One of the guests on Geneology Roadshow was looking for information about her father. He'd lost contact with the family and they couldn't find anything except he was in Alabama. The Roadshow people found a few things and had a hunch and checked the now open files.
He'd been among the men infected, and had eventually died of it, but had recieved some treatment which had been effective to a degree. But for reasons unknown had never tried to contact his family.
It was shocking and sad, and the family was relieved to at least know. It makes me wonder how many of the 'test subjects' fate never got back to family since it wasn't something later staffers who found records might have wanted to disclose.
Usually the people who endrured great suffering and survived to eventually make you are generations back, and we can read about the world they live in but it's not close to us, and at least to me, there's a seperation. But something so cruel, so recent.... I can't imagine how family of survivors feel.

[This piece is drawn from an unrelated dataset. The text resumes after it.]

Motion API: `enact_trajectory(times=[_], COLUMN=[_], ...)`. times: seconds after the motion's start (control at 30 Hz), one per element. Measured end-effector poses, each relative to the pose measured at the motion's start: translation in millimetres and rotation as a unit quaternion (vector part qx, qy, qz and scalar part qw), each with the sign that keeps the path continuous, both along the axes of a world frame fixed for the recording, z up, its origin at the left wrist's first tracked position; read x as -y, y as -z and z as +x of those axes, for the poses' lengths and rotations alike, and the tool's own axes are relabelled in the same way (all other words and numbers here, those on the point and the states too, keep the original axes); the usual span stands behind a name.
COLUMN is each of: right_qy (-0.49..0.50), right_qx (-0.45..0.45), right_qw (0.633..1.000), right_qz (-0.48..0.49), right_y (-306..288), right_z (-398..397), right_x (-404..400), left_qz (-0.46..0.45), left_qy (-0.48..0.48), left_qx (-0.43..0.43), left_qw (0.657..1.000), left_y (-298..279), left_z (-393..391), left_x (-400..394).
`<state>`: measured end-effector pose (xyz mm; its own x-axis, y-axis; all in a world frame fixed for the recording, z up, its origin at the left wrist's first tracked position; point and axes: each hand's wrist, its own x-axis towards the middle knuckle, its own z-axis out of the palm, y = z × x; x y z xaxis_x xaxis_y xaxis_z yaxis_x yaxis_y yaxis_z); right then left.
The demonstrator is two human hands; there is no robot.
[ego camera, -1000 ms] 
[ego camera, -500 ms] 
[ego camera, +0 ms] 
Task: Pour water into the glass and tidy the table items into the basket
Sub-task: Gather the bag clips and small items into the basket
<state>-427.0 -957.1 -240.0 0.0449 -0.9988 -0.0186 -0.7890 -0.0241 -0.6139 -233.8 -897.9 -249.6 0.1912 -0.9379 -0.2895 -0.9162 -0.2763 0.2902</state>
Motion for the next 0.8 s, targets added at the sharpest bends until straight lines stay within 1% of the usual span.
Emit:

Sadly and disgustingly the Tuskegee experiment was not the first nor last time medical experimentation was carried out upon humans in the United States, and or by its governmental agencies. This and or various local government health workers did the same. https://en.wikipedia.org/wiki/Unethi..._United_States
If you were poor, a convicted criminal in prison, a minority, an inmate in an insane asylum, deemed mentally unfit, etc. Anything but a white middle class or above person of sound mind and body, then you had better watch out in those days.

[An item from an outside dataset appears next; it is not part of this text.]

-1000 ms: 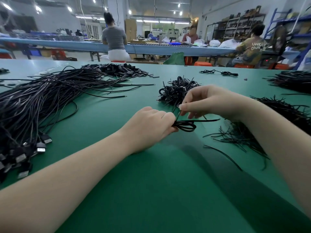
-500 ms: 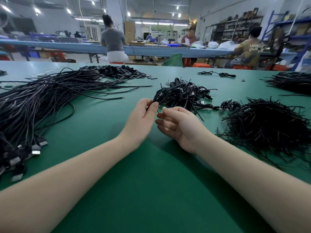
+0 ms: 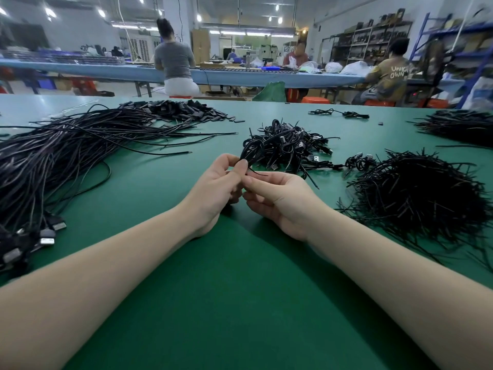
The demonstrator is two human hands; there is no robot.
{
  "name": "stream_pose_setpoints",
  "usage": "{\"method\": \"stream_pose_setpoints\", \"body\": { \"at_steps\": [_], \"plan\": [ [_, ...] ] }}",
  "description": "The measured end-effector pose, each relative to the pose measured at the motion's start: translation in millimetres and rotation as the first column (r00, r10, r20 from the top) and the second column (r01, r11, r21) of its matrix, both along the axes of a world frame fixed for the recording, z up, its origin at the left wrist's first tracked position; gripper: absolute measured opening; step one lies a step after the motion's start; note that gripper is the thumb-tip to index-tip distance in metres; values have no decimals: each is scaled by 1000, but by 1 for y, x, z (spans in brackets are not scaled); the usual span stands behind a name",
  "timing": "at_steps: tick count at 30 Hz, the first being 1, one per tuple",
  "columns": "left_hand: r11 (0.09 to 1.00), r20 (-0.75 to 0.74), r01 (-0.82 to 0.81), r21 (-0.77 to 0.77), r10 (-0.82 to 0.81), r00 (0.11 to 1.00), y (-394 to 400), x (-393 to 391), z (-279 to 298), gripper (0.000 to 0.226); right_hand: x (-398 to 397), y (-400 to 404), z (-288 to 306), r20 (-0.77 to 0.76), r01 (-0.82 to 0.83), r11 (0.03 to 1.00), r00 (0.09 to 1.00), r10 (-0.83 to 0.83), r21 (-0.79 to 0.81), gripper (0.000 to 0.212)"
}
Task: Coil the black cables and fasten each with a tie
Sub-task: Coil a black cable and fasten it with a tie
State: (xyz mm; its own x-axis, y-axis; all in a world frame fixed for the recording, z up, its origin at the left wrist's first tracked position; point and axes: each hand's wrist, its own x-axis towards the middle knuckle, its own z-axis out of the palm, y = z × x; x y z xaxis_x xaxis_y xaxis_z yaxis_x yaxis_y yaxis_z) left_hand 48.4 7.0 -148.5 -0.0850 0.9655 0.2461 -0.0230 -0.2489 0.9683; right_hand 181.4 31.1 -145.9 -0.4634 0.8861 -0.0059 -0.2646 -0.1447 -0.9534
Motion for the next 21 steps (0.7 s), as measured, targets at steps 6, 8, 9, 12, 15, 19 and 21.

Modern medical ethics as we know (or expect) today along with laws to protect are really a recent invention. Post 1970's for the most part and largely because of the outcry and disgust about the Tuskegee experiment.
The so called doctors and other medical/nursing professionals would never do such things to persons of their own class or family. But anyone not a member of such were deemed less than worthy and so fair game. For decades inmates of mental homes were fair game for anything the medical establishment had in mind. Sometimes families were told, often not.
On another note compulsory sterilization laws were on the books of most all US states and remained so until the 1970's IIRC. Worse the SCOTUS upheld the procedure. What this meant is just upon some doctor signing off that you were "mentally unfit" or whatever reason your ability to have or sire children could be ended. https://en.wikipedia.org/wiki/Compul...#United_States
That horrid bit of history has been out there for quite some time and has been the subject of more than one televised documentary, IIRC.
In other news, Man Lands On Moon, and General Franco is Dead.